= TO DO =
Repeat exactly the lines of the entries below from the one with "<point>154,94</point>" through the one with "<point>124,191</point>", both ends included, and nothing else.

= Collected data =
━━━━━━━━━━
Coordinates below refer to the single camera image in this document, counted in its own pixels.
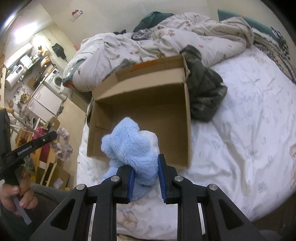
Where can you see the striped knitted blanket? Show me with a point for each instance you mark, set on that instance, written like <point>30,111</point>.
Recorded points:
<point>276,49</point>

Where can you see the person's left hand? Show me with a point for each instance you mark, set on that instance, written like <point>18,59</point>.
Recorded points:
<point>28,199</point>

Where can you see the brown cardboard box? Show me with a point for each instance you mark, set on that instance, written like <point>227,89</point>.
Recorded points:
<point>154,94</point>

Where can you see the light blue fluffy plush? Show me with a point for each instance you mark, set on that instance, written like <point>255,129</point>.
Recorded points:
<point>128,145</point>

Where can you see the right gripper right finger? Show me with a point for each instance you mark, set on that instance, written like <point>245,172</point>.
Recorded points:
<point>166,176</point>

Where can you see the white floral bed sheet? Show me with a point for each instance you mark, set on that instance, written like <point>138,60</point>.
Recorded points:
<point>247,149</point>

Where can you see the wooden drying rack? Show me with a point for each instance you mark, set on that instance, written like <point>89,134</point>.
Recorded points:
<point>40,162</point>

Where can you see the checked beige duvet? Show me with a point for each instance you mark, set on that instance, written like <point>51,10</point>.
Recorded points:
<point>101,54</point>

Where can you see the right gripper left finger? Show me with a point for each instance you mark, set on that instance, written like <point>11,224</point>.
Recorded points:
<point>124,191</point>

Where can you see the beige floral scrunchie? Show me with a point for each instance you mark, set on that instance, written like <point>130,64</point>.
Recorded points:
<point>62,147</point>

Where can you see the dark camouflage garment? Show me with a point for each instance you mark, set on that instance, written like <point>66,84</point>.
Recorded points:
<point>205,86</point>

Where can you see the white washing machine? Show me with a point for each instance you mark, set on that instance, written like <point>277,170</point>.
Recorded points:
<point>54,79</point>

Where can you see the white kitchen cabinet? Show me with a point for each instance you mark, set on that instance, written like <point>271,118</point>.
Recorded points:
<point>44,103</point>

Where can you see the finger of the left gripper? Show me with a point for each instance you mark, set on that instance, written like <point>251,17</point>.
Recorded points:
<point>29,147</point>

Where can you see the dark green sleeve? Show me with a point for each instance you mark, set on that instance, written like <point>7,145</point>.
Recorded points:
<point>38,202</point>

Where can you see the teal pillow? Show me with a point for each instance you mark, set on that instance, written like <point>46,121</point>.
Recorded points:
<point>249,23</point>

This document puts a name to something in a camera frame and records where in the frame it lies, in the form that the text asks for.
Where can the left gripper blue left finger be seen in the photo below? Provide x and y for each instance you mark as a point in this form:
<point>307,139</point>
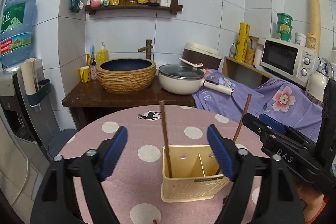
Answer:
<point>113,149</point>

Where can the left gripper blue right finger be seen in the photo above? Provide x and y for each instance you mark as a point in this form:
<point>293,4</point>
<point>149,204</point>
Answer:
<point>220,147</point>

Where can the brown wooden chopstick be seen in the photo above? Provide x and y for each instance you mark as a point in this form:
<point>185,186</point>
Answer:
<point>247,103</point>
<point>165,137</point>

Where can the cream perforated utensil holder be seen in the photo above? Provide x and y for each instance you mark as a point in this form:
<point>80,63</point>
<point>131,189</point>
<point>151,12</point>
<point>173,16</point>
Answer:
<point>194,174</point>

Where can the dark wooden counter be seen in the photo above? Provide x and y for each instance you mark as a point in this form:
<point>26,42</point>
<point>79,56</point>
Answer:
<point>89,101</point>

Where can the white kettle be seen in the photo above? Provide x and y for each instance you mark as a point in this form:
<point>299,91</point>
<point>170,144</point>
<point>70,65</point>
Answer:
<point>318,80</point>

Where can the woven pattern basin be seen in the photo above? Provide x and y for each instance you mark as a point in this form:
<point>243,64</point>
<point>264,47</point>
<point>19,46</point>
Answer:
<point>126,76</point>

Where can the light wooden shelf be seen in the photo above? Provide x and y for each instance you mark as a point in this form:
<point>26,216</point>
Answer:
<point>244,73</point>

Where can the cream pan with lid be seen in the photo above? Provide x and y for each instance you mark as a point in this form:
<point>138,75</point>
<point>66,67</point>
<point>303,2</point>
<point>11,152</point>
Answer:
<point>186,80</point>

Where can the yellow mug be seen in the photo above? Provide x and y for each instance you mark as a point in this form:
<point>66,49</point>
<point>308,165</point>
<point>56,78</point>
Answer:
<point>85,74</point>

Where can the grey water dispenser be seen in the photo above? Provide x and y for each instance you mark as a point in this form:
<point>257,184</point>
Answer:
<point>30,125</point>

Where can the brown white rice cooker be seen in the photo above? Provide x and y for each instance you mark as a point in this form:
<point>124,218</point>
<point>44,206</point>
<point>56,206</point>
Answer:
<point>197,53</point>

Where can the yellow soap bottle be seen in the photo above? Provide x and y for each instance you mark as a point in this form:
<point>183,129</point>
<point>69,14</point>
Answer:
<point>102,54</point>

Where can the white microwave oven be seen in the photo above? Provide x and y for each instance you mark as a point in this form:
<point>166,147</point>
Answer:
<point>289,60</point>

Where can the beige hanging cloth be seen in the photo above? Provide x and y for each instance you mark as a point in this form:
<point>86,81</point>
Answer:
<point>17,177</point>

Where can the brass faucet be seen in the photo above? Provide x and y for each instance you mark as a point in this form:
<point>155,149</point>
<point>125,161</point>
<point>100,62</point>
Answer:
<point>147,49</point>

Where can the yellow roll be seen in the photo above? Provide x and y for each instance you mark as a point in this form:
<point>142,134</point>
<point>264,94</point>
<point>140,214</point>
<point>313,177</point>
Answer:
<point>242,43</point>

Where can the tall tan paper roll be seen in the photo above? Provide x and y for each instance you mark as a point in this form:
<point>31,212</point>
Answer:
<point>314,35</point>

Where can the stack green instant bowls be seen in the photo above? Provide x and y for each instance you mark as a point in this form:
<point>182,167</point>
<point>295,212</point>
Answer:
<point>284,26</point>

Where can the blue water jug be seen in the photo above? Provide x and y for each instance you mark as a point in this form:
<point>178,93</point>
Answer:
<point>17,31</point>

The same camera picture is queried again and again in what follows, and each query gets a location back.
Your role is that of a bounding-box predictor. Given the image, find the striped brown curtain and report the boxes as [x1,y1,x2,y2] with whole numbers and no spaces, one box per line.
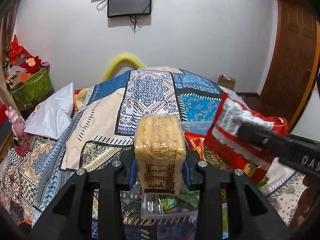
[0,5,17,107]

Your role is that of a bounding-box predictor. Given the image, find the brown wooden door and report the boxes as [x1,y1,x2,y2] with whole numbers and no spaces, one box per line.
[257,0,320,131]

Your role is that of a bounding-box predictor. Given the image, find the wall mounted black monitor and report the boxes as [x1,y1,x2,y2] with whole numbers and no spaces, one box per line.
[107,0,152,18]

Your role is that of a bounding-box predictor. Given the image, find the clear cracker pack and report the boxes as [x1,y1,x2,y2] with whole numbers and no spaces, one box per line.
[134,115,186,195]

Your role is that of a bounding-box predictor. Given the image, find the small cardboard box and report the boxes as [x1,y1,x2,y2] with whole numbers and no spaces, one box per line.
[218,75,236,90]

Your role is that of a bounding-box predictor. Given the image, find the green storage basket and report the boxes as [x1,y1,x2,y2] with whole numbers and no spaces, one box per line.
[10,68,53,111]

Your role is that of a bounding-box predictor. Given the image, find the clear plastic storage box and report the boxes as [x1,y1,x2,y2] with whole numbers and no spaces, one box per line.
[141,121,226,220]

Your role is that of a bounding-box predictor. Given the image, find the red white snack bag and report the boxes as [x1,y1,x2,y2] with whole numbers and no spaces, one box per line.
[204,93,287,173]

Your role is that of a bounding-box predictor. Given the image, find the white pillow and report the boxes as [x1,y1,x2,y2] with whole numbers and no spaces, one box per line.
[24,82,74,140]

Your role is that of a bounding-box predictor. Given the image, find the patchwork blue bedspread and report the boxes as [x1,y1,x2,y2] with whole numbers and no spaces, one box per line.
[1,67,306,239]

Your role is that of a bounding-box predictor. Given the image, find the red snack package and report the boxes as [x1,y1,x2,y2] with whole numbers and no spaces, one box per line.
[184,131,220,167]

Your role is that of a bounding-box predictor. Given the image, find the red stuffed toy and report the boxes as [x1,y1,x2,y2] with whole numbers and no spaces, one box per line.
[8,35,50,74]

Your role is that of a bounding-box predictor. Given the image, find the yellow curved tube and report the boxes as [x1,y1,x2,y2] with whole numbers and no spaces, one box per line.
[103,53,145,82]

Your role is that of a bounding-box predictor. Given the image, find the right hand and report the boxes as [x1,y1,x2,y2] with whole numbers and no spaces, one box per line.
[289,176,319,232]

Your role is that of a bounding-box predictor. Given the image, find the pink plush toy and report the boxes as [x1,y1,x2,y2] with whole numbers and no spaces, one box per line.
[5,106,25,138]

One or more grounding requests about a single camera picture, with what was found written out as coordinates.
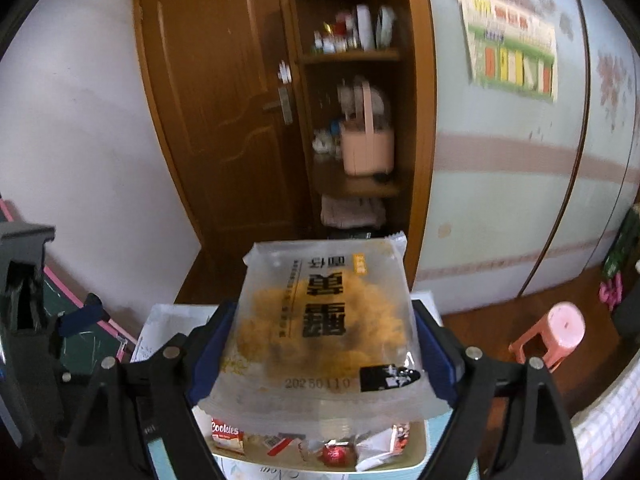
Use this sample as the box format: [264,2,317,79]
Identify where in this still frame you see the brown wooden door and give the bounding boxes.
[136,0,312,261]

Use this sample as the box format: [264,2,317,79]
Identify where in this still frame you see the pink basket with handle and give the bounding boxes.
[338,78,394,177]

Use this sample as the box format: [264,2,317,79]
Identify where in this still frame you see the wooden shelf unit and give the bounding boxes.
[282,0,436,282]

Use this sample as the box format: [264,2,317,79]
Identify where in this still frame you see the green chalkboard pink frame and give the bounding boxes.
[1,204,136,378]

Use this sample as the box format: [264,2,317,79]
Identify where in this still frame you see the colourful wall poster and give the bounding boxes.
[457,0,558,102]

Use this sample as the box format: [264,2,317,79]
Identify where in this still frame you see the clear bag orange biscuits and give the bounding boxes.
[198,234,448,439]

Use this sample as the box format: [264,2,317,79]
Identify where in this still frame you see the red white cookies packet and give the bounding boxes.
[212,418,245,455]

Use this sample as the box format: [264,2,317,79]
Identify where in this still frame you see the small red snack packet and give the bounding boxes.
[318,442,357,469]

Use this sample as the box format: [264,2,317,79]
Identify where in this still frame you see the folded pink towels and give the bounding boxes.
[320,195,386,230]

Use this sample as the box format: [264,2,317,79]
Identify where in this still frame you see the pink plastic stool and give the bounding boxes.
[509,301,586,372]

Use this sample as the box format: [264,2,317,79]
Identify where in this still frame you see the white plastic storage bin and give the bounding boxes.
[193,408,430,479]

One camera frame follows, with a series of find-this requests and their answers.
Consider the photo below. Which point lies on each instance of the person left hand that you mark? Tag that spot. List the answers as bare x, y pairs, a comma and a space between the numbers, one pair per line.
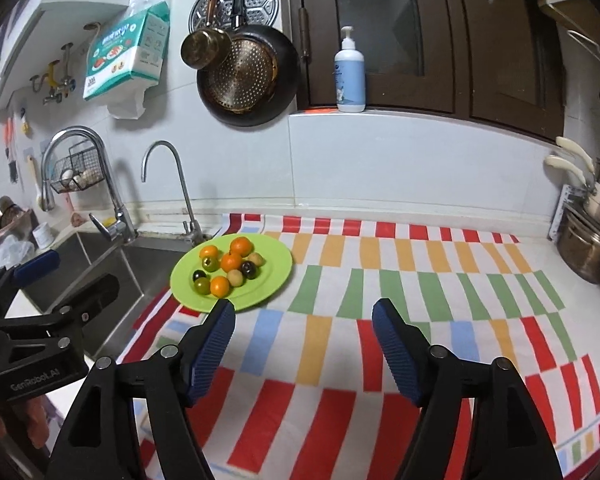
29, 416

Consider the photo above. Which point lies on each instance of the small brass ladle pot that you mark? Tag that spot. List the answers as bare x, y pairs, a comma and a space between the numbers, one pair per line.
207, 46

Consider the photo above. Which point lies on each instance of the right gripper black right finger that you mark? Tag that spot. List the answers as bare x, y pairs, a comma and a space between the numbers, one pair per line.
507, 440

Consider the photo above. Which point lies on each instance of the large chrome sink faucet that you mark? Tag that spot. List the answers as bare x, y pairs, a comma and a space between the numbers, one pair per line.
122, 226

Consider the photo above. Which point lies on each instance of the black hanging frying pan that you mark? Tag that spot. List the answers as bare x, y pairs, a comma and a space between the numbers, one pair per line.
286, 79

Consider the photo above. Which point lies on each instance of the steel pot on rack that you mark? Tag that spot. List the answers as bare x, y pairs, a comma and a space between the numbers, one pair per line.
579, 247

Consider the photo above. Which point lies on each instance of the metal dish rack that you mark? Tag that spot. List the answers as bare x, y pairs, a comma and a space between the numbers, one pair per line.
571, 200

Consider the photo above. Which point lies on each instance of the white blue soap bottle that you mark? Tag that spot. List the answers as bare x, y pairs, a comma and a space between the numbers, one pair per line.
349, 66

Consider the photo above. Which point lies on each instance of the green plum fruit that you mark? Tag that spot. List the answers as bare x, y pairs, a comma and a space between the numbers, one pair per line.
210, 264
202, 286

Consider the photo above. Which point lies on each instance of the brass perforated strainer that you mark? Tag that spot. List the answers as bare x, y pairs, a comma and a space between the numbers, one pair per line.
241, 80

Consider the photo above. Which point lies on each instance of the cream handled knife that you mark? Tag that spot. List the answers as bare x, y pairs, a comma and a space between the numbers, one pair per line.
558, 162
576, 149

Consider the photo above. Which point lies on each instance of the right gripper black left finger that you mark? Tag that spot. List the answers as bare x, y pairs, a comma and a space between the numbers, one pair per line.
98, 439

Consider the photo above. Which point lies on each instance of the dark wooden window frame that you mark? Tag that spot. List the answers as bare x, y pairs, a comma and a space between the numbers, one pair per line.
497, 62

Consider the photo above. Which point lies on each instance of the brown kiwi fruit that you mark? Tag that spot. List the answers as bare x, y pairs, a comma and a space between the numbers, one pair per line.
256, 259
235, 277

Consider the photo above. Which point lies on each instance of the round steel steamer plate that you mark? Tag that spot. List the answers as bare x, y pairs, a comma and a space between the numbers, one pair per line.
262, 12

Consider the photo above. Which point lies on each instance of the lime green plate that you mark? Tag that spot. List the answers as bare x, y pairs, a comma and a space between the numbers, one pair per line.
271, 276

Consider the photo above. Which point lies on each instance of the cream handled knife upper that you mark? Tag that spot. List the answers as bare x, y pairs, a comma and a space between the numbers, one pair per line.
576, 149

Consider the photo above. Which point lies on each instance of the stainless steel sink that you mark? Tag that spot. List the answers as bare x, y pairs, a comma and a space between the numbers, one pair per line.
129, 276

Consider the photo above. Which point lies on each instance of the teal tissue box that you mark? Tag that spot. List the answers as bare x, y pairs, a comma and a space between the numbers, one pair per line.
129, 56

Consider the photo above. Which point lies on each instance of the wire sink basket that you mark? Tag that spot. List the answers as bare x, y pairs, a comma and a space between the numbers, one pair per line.
78, 170

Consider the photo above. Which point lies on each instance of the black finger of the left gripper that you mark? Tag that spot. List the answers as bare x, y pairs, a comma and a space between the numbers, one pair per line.
68, 319
19, 277

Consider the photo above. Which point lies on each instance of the colourful checked tablecloth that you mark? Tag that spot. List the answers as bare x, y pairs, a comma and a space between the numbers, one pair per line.
372, 350

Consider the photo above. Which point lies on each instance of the small orange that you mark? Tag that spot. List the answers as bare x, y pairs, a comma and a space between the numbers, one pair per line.
209, 251

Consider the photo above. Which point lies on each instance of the cream handled knife lower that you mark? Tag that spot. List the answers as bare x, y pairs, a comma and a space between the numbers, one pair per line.
558, 162

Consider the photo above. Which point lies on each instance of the large orange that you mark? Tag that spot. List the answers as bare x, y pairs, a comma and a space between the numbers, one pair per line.
241, 246
━━━━━━━━━━
= EXPECTED ANSWER =
<point>154,94</point>

Where can you see the light blue fluffy plush? Show me with a point for each instance you mark, set on that instance, written like <point>255,129</point>.
Recorded points:
<point>128,145</point>

Where can you see the right gripper right finger? Show me with a point for each instance you mark, set on that instance, written like <point>245,172</point>.
Recorded points:
<point>166,176</point>

Where can you see the white floral bed sheet? Show me with a point for each instance you mark, set on that instance, written like <point>138,60</point>.
Recorded points:
<point>247,149</point>

Where can you see the wooden drying rack? Show me with a point for each instance you mark, set on that instance, written like <point>89,134</point>.
Recorded points:
<point>40,162</point>

Where can you see the checked beige duvet? Show me with a point for each instance you mark, set on that instance, written like <point>51,10</point>.
Recorded points:
<point>101,54</point>

Where can you see the right gripper left finger? Show me with a point for each instance you mark, set on that instance, written like <point>11,224</point>.
Recorded points:
<point>124,191</point>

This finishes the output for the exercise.